And this fall the supply of cereal grains and oilseeds certainly appears destined to tighten significantly.
We are of course aware of the impact of the long hot, dry summer has had on crops on the Canadian Prairies. We have seen the stunted crops in the fields and experience told us yields were going to be down.
Now, as harvest is beginning, that is being confirmed by how much crop is coming off the fields.
The United States Department of Agriculture, (USDA), recently chopped its Canadian wheat and canola production estimates.
And in this country we’ve already seen government acknowledge the drought situation with programming dollars already announced to help producers deal with the financial impact of lower than anticipated production.
If it were just Canada impacted this year it would cause a ripple in terms of supply and demand since this country is a major exporter of cereals and oilseeds.
But the impact of weather is hitting more than Canada.

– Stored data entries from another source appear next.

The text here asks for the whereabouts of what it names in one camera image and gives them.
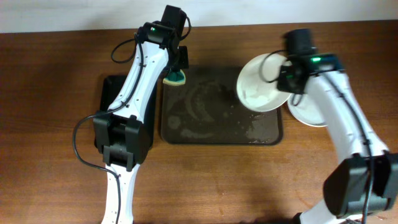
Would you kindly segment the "green and yellow sponge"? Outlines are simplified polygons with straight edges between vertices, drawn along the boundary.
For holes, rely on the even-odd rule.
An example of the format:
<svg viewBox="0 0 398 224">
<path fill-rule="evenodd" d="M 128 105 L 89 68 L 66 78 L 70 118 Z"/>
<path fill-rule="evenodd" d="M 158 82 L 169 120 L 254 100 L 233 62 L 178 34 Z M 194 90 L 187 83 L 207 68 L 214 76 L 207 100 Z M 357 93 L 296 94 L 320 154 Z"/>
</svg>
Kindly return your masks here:
<svg viewBox="0 0 398 224">
<path fill-rule="evenodd" d="M 186 83 L 186 76 L 183 70 L 171 71 L 162 80 L 164 85 L 181 86 Z"/>
</svg>

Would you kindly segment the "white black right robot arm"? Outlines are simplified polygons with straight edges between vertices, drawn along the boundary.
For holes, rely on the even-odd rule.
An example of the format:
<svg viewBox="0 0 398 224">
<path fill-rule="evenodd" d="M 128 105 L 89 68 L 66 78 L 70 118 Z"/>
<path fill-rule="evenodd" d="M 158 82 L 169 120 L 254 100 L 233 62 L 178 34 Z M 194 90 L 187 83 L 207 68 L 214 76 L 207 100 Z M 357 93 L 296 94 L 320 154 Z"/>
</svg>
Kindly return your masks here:
<svg viewBox="0 0 398 224">
<path fill-rule="evenodd" d="M 366 223 L 397 200 L 397 154 L 367 121 L 335 54 L 320 54 L 309 29 L 284 34 L 290 65 L 280 68 L 277 89 L 307 95 L 323 116 L 339 165 L 323 183 L 323 198 L 293 223 Z"/>
</svg>

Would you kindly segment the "pale green plate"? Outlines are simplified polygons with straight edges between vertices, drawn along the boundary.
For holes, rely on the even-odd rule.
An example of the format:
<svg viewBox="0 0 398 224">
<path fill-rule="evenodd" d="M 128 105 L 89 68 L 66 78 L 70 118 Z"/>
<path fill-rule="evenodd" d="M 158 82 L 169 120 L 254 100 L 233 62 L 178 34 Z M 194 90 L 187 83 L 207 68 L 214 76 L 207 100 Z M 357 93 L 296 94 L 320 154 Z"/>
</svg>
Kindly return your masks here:
<svg viewBox="0 0 398 224">
<path fill-rule="evenodd" d="M 307 126 L 322 128 L 327 124 L 317 106 L 308 95 L 292 94 L 287 100 L 292 116 Z"/>
</svg>

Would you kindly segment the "cream white plate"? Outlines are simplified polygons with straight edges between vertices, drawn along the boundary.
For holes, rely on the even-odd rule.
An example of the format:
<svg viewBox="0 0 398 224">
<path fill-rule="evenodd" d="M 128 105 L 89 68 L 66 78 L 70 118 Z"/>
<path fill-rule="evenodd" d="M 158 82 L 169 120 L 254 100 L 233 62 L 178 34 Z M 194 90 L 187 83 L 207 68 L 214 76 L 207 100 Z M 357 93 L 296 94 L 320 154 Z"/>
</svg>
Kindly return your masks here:
<svg viewBox="0 0 398 224">
<path fill-rule="evenodd" d="M 276 78 L 286 58 L 280 54 L 262 54 L 251 59 L 239 73 L 236 93 L 239 101 L 255 112 L 272 111 L 283 105 L 290 93 L 277 89 Z"/>
</svg>

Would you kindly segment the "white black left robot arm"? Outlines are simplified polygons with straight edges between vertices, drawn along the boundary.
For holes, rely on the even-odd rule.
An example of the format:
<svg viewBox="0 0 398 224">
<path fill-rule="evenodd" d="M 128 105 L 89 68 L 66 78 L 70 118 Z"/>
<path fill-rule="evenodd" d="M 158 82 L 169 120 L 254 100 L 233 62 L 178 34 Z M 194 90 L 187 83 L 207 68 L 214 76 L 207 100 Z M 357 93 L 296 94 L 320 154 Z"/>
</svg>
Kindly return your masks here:
<svg viewBox="0 0 398 224">
<path fill-rule="evenodd" d="M 149 116 L 159 78 L 184 85 L 188 53 L 180 42 L 190 20 L 179 7 L 167 5 L 161 20 L 146 22 L 134 35 L 132 67 L 118 95 L 93 120 L 95 145 L 108 178 L 103 223 L 133 223 L 132 201 L 137 171 L 153 143 Z"/>
</svg>

The USDA has recently cut its crop production estimates for two of the key American crops. The government department has stated corn and soybean production will be smaller than previously anticipated because of dry soils in key western growing areas.

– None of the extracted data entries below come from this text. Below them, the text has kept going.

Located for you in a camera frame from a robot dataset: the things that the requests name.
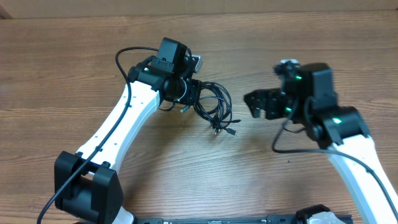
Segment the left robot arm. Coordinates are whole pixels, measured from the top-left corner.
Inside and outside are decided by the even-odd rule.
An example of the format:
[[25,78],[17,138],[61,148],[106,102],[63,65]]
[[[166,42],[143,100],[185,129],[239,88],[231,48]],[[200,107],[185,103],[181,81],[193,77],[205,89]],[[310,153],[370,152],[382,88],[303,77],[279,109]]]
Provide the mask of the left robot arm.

Drought has also hit Kazakhstan lowering that country’s wheat production estimate for 2021.
Reports also point to weather-related harvest issues in the European Union which has producers there facing reduced prospects for wheat and barley harvests.
Interestingly, in a related sense, coffee prices may be going skyward too because of frost hitting that crop in Brazil, another weather impact on supply, and since Canadians love their coffee we can well-understand the demand side.

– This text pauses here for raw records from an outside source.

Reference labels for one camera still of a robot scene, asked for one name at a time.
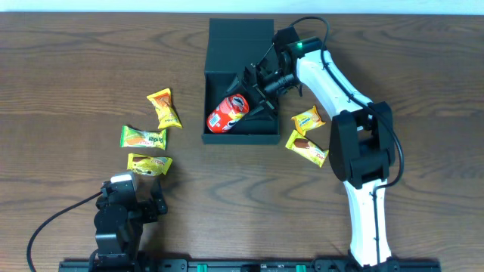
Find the yellow cracker snack packet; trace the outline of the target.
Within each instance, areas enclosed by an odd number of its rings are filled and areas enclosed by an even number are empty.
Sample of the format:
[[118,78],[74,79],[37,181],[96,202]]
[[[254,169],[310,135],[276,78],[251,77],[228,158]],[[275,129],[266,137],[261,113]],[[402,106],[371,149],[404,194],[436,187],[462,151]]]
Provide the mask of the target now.
[[305,136],[308,131],[325,125],[315,105],[303,113],[292,116],[291,119],[295,123],[296,130],[302,136]]

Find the yellow peanut butter snack packet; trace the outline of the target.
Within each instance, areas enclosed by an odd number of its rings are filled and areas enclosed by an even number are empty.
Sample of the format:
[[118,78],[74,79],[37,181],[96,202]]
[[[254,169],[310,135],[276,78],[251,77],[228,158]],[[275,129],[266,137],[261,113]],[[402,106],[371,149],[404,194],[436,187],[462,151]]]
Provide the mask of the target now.
[[158,129],[182,128],[181,121],[172,106],[172,93],[169,88],[150,94],[147,99],[153,104],[157,113]]

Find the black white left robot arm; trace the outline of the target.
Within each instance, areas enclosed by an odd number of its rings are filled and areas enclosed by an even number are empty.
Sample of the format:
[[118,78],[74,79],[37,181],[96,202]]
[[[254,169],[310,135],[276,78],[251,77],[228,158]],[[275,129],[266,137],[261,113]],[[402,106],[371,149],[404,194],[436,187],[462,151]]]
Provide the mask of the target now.
[[150,198],[139,201],[134,172],[116,174],[103,183],[96,201],[95,240],[98,248],[88,261],[89,271],[158,271],[155,260],[139,251],[143,226],[167,213],[167,204],[156,177]]

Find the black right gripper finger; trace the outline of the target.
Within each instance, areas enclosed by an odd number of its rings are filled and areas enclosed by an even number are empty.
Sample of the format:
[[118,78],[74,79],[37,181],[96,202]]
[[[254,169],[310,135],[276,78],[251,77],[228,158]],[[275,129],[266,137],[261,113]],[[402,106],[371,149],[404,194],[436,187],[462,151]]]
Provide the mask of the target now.
[[236,75],[231,84],[228,86],[228,89],[225,91],[226,96],[232,96],[235,94],[245,94],[247,92],[245,86],[244,76]]
[[278,117],[278,100],[263,99],[254,103],[253,108],[245,114],[241,121],[275,121]]

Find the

When you look at major production areas which include Canada, the US, the EU and Kazakhstan, all facing production lower than anticipated, the message to the market has to be tightening supplies, and that generally means prices heading upwards.
The more data that comes out as harvests continue, the tighter supplies may be, and the greater the surge in prices.
It will be a situation that will certainly mean some good returns for those producers who were lucky to get a rain or two to help yields.
But, what higher prices do much for the general farm sector is less easy to anticipate.